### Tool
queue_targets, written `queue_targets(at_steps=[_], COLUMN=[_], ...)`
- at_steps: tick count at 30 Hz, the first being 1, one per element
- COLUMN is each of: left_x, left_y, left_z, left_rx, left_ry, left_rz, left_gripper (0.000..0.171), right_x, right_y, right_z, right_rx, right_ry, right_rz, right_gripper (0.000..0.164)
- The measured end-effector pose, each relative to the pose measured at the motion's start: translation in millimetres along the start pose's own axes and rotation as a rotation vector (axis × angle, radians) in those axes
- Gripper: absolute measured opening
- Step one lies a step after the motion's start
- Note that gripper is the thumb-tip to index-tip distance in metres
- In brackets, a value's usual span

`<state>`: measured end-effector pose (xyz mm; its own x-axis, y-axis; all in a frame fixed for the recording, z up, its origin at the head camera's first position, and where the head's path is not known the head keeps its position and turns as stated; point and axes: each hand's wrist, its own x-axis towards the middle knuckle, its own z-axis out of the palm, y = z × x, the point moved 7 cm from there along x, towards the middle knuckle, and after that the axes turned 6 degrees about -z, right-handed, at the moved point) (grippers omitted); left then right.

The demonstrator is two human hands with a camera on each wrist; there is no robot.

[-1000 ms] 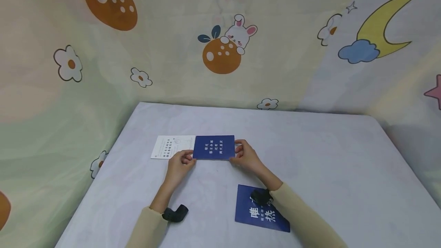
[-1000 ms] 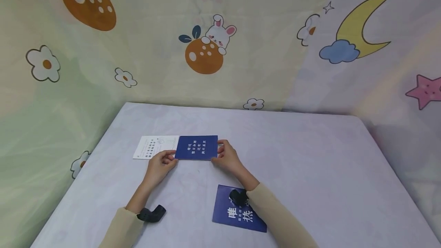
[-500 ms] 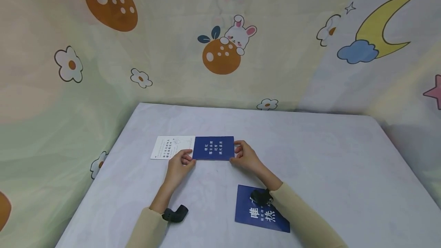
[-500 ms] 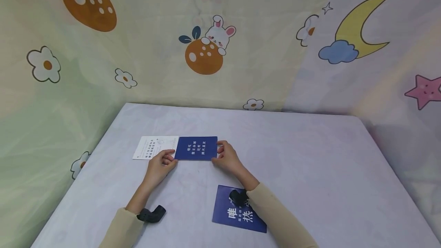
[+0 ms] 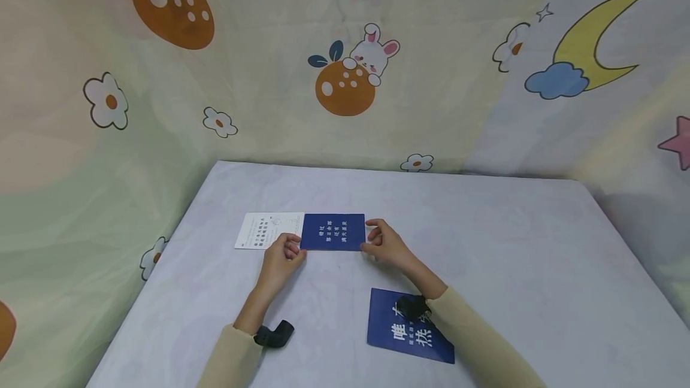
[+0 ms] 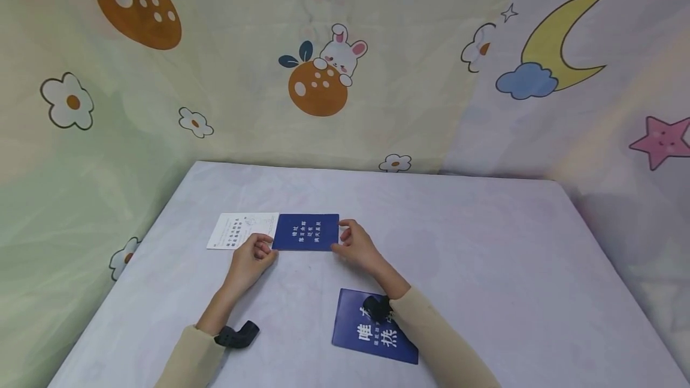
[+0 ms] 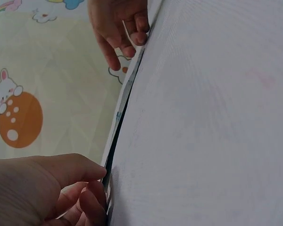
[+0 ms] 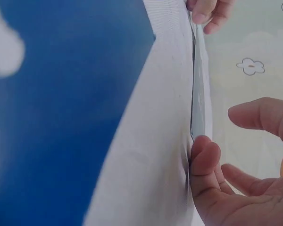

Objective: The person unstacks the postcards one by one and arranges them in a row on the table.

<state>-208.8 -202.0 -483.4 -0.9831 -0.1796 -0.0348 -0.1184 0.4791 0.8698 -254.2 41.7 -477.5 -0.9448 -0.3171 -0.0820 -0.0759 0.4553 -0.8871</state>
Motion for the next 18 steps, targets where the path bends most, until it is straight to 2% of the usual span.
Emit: queue_targets(at_steps=[8, 13, 18], left_x=[-10.1, -24.0, -33.8], left_y=[10.7, 23.6, 34.6], left_z=[6.7, 19.4, 30.6], left_rx=[0.024, 0.090, 0.113], left_ry=[-0.031, -0.089, -0.146], left_rz=[0.024, 0.058, 0.081], left_gripper=[0.034, 0.038, 0.039], right_x=[-10.4, -19.7, -31.0], right_y=[-6.0, -7.7, -9.8], right_z=[-7.4, -14.1, -21.3], right_rx=[0.022, 0.005, -0.017], right_ry=[-0.020, -0.009, 0.001], right_rz=[-0.029, -0.044, -0.055], right_gripper=[0.051, 0.043, 0.040])
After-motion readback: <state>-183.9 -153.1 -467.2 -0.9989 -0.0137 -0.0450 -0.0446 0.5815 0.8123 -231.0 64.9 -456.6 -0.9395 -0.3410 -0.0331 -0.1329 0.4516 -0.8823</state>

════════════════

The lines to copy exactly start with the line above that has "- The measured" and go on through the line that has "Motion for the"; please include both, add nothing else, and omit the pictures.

Exercise result:
- The measured end-effector pose, each relative to the pose measured at the motion's start: translation in millimetres along the start pose's own axes and rotation as a rotation vector (axis × angle, radians) in those axes
- Gripper: absolute measured opening
- Step one lies a step after the motion's start
- Note that gripper is the thumb-tip to index-tip distance in metres
- In brackets, a value's usual span

`<state>`: measured end-effector pose (xyz mm; its own x-axis, y-axis; all in a frame fixed for the recording, z up, its origin at the head camera's first position, and where the head's path is not known the head keeps its position and turns as stated; point and axes: each hand's wrist, its own x-axis towards the middle knuckle, its own z-axis out of the palm, y = z × x, the point moved 7 cm from there along x, towards the middle knuckle, and after that the axes turned 6 degrees about -z, right-handed, at the moved point) (grippers omitted); left then right.

The demonstrator is two human hands with a camera on each wrist; there is no robot.

[-1000 ms] 
[-1000 ms] 
[-500 ms] 
[-500 ms] 
[+0 ms] 
[+0 ms] 
[+0 ms] 
[+0 ms] 

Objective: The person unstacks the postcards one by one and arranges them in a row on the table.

<state>-208.8 -202.0 -483.4 -0.9831 -0.1796 -0.0348 -0.1184 0.4791 0.8698 -254.2 41.7 -477.5 -0.9448 -0.3171 -0.0820 -0.0759 0.4553 -0.8871</state>
Motion for the next 18 steps, targets where the path bends most, until it is straight to 2% of the usual span.

The output for this exercise is now complete.